Scott Walker put a good point in an unfortunate way a few days ago, and even people who ought to know better have gone into a feeding frenzy over it.
At a talk delivered to the Club for Growth on 28 February, Walker was challenged on his foreign policy credentials, the message from the membership being basically that he doesn’t have any. Walker’s response was less than felicitous:
Walker responded by ticking through his recent itinerary of face time with foreign policy luminaries: a breakfast with Henry Kissinger, a huddle with George P. Shultz and tutorials at the American Enterprise Institute and the Hoover Institution.
But then Walker suggested that didn’t much matter.
“I think foreign policy is something that’s not just about having a PhD or talking to PhD’s,” he said. “It’s about leadership.”
Walker contended that “the most significant foreign policy decision of my lifetime” was then-President Ronald Reagan’s move to bust a 1981 strike of air traffic controllers, firing some 11,000 of them.
“It sent a message not only across America, it sent a message around the world,” Walker said. America’s allies and foes alike became convinced that Reagan was serious enough to take action and that “we weren’t to be messed with,” he said.
But the infelicity is not because his underlying point is wrong. It’s more a matter of communication and rhetorical discipline.
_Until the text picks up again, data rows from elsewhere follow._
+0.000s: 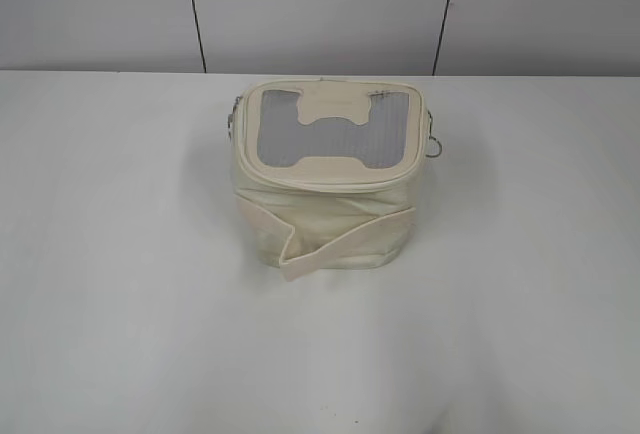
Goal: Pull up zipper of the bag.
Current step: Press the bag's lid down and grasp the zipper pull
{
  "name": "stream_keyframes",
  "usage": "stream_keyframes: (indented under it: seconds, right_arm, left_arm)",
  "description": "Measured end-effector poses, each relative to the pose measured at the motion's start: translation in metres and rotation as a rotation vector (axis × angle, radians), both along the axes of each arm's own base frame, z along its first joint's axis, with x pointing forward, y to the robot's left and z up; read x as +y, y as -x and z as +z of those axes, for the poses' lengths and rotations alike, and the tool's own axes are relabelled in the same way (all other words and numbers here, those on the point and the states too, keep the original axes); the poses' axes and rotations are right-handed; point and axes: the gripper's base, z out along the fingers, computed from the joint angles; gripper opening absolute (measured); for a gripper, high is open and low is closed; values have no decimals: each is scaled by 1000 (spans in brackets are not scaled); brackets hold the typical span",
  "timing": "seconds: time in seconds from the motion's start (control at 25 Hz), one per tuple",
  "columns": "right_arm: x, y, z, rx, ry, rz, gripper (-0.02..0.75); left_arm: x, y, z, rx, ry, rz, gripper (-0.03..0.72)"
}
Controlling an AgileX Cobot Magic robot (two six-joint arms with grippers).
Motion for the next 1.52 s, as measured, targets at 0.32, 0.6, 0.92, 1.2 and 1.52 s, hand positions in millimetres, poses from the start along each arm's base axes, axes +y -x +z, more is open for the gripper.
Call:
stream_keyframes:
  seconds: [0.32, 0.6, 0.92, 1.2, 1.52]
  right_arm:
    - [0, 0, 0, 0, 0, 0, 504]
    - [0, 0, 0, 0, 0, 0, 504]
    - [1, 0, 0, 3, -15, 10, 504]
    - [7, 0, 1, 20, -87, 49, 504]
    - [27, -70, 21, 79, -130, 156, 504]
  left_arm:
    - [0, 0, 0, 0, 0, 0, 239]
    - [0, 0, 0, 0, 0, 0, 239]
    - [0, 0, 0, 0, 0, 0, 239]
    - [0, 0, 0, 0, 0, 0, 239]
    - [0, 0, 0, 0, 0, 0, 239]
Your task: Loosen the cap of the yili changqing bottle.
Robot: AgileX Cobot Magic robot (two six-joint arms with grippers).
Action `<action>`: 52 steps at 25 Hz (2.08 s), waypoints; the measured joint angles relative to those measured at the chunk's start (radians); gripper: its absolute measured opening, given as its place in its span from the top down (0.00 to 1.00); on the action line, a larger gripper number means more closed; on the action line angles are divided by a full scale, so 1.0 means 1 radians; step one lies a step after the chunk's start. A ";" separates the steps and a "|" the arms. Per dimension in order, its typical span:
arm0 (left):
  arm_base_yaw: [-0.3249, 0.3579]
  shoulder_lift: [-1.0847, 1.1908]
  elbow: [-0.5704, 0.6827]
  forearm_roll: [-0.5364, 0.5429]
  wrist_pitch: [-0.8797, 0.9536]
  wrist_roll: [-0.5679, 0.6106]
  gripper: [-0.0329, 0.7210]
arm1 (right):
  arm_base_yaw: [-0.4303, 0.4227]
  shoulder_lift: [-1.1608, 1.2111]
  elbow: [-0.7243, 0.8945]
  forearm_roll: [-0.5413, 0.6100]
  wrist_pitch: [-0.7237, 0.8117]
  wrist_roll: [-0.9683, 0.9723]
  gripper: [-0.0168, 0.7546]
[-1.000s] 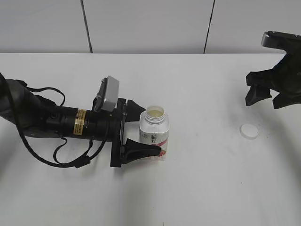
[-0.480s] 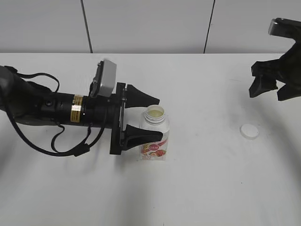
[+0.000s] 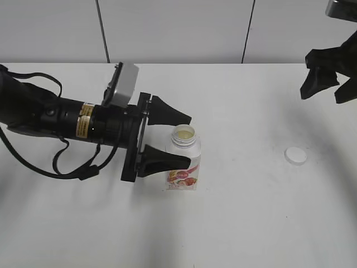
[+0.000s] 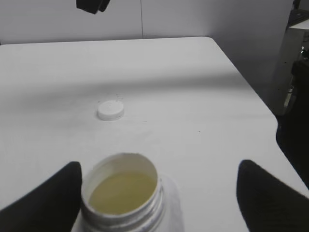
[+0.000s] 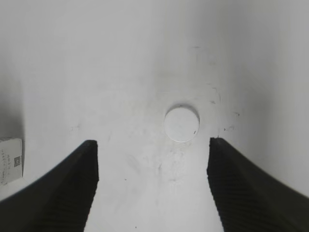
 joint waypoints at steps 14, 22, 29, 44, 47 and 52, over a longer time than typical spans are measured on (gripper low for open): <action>0.000 -0.155 0.000 0.043 0.029 -0.198 0.18 | 0.000 -0.007 -0.040 0.000 0.063 -0.011 0.26; 0.000 -0.387 0.000 0.205 0.292 -0.465 0.18 | 0.000 -0.019 -0.176 0.001 0.128 -0.011 0.26; 0.000 -0.564 0.001 0.288 0.623 -0.729 0.18 | 0.000 -0.019 -0.252 0.021 0.225 -0.012 0.26; 0.093 -0.504 0.005 -0.227 1.624 -0.546 0.18 | 0.000 -0.019 -0.273 0.023 0.389 -0.014 0.26; 0.080 -0.503 -0.017 -0.596 1.693 -0.235 0.18 | 0.000 -0.020 -0.273 0.023 0.390 -0.016 0.26; 0.059 -0.515 -0.129 -1.026 1.862 0.051 0.18 | 0.000 -0.020 -0.276 0.023 0.391 -0.017 0.26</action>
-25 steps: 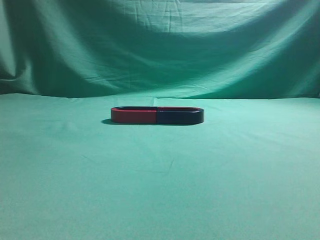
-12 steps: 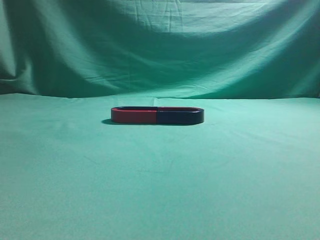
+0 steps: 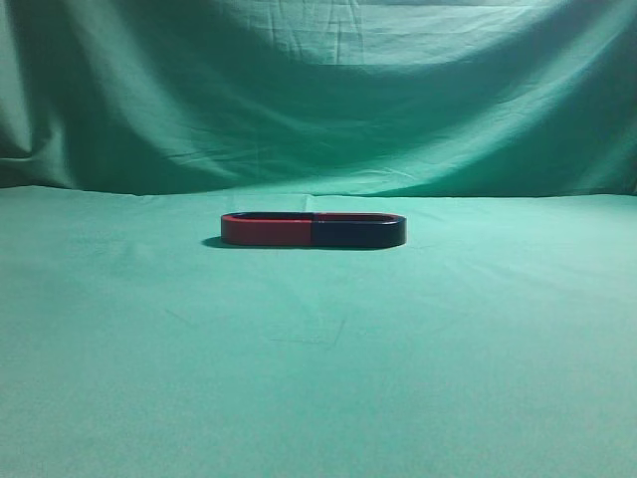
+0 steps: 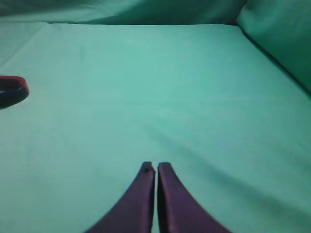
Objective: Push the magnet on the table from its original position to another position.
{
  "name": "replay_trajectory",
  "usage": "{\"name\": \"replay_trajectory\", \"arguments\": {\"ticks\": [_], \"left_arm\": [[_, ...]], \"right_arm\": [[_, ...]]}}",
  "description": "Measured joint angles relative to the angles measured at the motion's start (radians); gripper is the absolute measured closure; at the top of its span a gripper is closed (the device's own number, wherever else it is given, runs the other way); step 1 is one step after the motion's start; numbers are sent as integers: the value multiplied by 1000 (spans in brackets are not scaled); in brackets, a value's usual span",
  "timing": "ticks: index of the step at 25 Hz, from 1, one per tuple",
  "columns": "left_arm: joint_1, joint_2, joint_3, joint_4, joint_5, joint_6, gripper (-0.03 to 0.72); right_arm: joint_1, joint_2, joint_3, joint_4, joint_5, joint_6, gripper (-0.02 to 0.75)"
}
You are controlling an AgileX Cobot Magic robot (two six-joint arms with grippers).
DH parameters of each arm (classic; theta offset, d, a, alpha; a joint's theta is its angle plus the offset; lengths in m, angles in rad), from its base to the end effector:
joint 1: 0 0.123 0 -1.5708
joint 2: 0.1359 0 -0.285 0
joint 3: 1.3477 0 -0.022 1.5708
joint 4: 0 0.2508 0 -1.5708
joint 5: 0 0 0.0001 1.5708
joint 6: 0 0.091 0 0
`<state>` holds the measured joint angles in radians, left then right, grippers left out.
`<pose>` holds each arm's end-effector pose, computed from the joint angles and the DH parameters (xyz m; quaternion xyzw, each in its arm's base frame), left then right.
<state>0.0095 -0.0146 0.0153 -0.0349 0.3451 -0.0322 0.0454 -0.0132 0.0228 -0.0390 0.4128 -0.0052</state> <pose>0.0530 -0.0006 0.1777 -0.0259 0.7919 -0.0216 0.6097 0.0514 0.0009 0.1693 -0.0306 0.8145 -0.0051 0.5793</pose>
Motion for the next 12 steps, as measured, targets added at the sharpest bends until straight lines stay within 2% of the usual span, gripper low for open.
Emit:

Reagan’s summary handling of the air traffic controllers’ strike was, in fact, an exceptionally important foreign policy signal to the Soviet leadership. It was one of the most important things they knew about Reagan: that he didn’t fold under intense pressure, in what many in America saw as an ambiguous situation. He stood firm on principle, not wavering on his point that there is no right to strike against the public interest.
(Peggy Noonan has more here on the national security implications of the controllers’ strike, and how Reagan’s handling of it ensured that U.S. air defenses didn’t have to miss a step. The Soviets were well aware of these particular implications, and of the feat Reagan pulled off in keeping the national airways functioning, albeit – for a time – at a degraded level for civilian travelers.)
Walker’s substantive error here is minor. It lies in categorically calling this the most important foreign policy decision of his lifetime. For what it’s worth, I actually think that title goes to Reagan’s decision to reject the 1986 arms-treaty offer from Gorbachev in Reykjavik. By rejecting the offer, which required Reagan to give up SDI, he got Gorbachev to cave the following year. Reagan got not just a great deal: he got, as Benjamin Netanyahu would say, a better deal.
But. If I were a potential presidential candidate, I wouldn’t make that my opening gambit in discussing current events with the Club for Growth.
That was Walker’s greater error, one of rhetoric and communication. With the allusion to the 1981 air traffic controllers’ strike, he chose the wrong focus. Making such categorical assertions, even for illustrative purposes, just sets up debatable points as fat, juicy targets for pundits. What Walker needs to set up instead is the context in which it matters – in 2016 – that a candidate brings to foreign policy a record of withstanding pressure and getting things done.
He’s not there yet. He needs to talk about foreign policy. That doesn’t mean out-wonking the wonks. Real people can’t stay awake through that kind of exercise. And it’s increasingly obvious that it’s not an executive strength for foreign policy decision-making anyway. But there are plenty of things to say that are neither snore-inducingly bromide-ish nor overly reductive (the latter being where the Reagan-PATCO allusion falls).
I don’t think Walker could do better than to start with considering the kinds of points Sarah Palin addressed in a speech in May 2011, one that I wrote about at the time. He will need, of course, to talk about more than what criteria we should use to decide on uses of force overseas. But the other things will come naturally as events, and the overall topic, develop. Americans need to know more than just that Scott Walker will be a tough negotiator. They need to know, from a general standpoint, what he thinks America’s interests and national security problems are, going into 2016. They need to know what principles he would base his responses on.
The sitting president’s voice on those topics has become no more than sound and fury, signifying nothing. There’s a great void out there on this matter. The opportunity for setting the terms of the public debate is wide open.